A stretch of the entries below is to be set down exactly, running from the line with "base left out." through the line with "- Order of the", both included, and no other line.
**** Recorded data
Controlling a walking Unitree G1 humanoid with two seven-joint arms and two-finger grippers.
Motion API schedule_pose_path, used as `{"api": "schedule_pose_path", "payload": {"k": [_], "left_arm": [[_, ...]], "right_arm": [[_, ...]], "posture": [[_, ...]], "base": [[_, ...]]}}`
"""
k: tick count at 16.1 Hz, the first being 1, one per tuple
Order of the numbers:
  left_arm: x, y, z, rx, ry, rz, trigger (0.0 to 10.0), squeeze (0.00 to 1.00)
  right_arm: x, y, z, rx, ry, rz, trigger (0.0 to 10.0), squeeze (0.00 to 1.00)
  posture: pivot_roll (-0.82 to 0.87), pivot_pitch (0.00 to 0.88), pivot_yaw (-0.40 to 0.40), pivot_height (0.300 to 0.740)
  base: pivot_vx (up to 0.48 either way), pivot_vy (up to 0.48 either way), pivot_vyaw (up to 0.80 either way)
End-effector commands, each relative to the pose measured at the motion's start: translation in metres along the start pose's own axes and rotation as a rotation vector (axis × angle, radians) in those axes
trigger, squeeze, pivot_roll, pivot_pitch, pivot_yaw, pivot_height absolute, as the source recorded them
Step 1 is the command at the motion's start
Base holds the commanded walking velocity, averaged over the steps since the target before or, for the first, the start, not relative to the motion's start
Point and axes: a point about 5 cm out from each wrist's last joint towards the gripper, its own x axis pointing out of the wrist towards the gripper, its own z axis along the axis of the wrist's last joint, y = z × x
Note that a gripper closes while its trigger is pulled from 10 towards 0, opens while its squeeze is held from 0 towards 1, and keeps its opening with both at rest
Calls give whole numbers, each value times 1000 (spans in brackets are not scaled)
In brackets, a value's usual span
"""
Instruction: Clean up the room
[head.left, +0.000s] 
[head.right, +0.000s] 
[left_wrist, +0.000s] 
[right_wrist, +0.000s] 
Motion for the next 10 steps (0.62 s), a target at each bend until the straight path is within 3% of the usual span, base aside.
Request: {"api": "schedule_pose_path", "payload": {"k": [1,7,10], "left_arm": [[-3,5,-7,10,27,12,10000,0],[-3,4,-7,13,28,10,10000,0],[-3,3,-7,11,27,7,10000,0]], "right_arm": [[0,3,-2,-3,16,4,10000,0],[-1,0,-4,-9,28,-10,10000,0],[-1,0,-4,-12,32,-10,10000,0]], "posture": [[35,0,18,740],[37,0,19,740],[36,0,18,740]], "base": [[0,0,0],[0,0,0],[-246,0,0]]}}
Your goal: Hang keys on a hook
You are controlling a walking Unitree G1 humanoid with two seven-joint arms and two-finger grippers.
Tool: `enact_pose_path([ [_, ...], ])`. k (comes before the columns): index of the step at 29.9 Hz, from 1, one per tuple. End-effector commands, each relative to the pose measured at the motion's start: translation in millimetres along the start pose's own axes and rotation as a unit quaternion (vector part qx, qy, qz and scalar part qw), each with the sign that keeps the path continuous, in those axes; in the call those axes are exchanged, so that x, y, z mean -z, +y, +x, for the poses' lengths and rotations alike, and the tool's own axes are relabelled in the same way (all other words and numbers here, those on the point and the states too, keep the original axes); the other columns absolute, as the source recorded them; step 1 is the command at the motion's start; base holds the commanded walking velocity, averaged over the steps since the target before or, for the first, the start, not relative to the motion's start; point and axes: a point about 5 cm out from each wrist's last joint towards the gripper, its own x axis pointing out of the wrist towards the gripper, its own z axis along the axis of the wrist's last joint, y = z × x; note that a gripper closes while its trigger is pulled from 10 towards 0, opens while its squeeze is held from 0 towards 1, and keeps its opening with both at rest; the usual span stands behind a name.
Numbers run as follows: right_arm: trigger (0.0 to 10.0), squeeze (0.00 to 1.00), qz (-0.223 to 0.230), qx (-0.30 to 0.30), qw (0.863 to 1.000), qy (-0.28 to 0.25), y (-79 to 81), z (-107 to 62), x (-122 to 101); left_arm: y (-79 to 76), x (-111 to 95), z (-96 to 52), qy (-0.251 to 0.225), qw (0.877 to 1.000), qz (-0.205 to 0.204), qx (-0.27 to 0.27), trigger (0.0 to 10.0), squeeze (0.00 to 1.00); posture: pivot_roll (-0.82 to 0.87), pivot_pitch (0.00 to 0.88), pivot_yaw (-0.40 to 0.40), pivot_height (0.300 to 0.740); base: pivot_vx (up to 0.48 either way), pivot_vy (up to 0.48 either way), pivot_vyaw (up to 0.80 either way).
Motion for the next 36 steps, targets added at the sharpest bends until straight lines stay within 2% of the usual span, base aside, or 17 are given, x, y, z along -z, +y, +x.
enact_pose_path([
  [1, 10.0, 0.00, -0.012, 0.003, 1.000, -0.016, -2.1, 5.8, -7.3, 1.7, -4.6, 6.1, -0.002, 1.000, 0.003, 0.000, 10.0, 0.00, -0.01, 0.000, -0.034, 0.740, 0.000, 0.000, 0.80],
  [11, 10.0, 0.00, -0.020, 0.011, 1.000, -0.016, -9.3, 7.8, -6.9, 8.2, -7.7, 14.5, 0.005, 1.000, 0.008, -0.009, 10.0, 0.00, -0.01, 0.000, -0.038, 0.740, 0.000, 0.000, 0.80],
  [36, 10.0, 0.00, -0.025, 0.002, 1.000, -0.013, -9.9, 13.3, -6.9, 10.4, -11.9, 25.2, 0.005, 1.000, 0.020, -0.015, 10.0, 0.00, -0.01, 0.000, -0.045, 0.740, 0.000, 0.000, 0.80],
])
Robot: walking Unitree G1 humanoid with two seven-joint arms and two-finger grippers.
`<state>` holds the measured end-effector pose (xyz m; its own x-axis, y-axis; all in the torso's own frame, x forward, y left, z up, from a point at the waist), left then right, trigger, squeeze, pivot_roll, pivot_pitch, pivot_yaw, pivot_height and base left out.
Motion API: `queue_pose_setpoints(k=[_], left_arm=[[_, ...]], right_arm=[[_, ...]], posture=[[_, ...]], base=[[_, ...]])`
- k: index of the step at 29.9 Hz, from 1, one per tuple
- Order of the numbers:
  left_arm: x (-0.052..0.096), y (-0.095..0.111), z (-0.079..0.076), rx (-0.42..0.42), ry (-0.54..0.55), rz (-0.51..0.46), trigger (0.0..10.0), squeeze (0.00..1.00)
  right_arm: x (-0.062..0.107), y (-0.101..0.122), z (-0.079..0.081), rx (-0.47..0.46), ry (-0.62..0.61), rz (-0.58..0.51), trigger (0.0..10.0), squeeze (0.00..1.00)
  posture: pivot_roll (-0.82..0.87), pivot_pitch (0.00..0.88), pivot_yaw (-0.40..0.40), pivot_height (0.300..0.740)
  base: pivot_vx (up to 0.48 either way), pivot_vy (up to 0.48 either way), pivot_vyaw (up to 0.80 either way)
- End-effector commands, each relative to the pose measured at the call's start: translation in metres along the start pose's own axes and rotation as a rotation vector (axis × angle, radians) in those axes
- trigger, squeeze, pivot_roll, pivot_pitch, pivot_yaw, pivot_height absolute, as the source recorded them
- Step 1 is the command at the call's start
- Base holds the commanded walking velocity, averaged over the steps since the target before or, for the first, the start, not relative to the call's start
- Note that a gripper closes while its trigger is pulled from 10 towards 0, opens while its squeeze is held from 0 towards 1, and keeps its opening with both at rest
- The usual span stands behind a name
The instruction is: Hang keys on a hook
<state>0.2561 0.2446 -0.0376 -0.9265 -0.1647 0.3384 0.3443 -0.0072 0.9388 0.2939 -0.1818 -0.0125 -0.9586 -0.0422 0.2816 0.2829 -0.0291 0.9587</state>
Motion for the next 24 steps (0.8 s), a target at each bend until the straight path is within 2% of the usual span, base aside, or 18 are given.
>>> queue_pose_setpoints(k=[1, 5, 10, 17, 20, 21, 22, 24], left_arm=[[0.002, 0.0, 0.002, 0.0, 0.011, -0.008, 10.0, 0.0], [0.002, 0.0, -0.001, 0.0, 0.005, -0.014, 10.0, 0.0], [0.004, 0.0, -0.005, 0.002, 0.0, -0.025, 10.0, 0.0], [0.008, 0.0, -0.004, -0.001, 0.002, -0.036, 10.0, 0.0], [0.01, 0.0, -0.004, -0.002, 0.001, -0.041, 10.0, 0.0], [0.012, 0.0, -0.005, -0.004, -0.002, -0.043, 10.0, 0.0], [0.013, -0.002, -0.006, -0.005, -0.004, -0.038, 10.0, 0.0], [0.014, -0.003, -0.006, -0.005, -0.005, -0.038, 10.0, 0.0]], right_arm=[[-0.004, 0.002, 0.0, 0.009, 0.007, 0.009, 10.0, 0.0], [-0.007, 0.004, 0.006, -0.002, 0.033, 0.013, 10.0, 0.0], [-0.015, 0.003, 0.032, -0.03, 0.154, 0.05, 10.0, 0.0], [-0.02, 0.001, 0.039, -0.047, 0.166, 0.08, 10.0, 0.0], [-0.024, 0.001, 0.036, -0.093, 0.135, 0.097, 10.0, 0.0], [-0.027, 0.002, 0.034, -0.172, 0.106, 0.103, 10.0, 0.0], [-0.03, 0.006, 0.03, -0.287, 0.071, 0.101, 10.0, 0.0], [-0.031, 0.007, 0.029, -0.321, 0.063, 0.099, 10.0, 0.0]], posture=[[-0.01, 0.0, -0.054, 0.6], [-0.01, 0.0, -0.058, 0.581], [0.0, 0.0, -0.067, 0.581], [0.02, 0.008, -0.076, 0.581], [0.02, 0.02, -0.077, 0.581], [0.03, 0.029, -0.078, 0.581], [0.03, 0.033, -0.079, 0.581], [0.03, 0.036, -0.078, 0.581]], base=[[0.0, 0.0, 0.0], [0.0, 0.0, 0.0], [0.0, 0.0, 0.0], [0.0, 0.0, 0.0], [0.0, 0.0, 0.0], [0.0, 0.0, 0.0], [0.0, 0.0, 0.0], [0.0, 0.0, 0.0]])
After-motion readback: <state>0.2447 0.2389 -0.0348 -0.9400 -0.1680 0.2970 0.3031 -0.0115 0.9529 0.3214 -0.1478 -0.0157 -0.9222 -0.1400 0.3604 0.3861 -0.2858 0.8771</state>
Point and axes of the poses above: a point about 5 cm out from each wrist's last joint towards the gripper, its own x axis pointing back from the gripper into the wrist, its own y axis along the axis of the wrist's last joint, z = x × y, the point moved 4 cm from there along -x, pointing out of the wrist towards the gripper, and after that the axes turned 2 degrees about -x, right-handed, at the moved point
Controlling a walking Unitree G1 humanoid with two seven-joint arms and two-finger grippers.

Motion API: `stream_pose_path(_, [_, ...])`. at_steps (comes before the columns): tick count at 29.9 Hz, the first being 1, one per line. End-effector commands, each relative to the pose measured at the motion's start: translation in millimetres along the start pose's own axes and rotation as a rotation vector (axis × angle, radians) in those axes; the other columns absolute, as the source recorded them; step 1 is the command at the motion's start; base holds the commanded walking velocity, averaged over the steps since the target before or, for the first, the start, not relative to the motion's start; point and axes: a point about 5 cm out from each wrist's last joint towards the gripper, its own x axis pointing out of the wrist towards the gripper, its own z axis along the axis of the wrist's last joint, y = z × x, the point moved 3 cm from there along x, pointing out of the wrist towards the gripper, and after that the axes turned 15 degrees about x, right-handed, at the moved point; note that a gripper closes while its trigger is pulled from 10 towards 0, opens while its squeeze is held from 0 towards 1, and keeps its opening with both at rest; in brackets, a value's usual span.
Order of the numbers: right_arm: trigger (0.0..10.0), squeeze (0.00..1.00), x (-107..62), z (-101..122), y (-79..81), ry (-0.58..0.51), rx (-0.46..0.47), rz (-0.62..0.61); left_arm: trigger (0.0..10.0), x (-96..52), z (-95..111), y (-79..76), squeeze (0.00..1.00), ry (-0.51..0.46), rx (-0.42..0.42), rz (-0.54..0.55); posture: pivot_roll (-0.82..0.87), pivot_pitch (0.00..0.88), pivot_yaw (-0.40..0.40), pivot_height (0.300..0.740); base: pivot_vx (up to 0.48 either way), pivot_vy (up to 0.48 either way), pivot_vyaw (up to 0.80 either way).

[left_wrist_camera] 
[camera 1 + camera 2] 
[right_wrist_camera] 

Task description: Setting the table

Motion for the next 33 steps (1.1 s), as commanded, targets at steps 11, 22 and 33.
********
:: Exercise output ::
`<state>` holds the measured end-effector pose (xyz m; its own x-axis, y-axis; all in the torso's own frame, x forward, y left, z up, from a point at the waist), left then right, trigger, squeeze, pivot_roll, pivot_pitch, pivot_yaw, pivot_height and base left out.
Motion API: `queue_pose_setpoints(k=[_], left_arm=[[_, ...]], right_arm=[[_, ...]], posture=[[_, ...]], base=[[_, ...]])`
- k: index of the step at 29.9 Hz, from 1, one per tuple
- Order of the numbers:

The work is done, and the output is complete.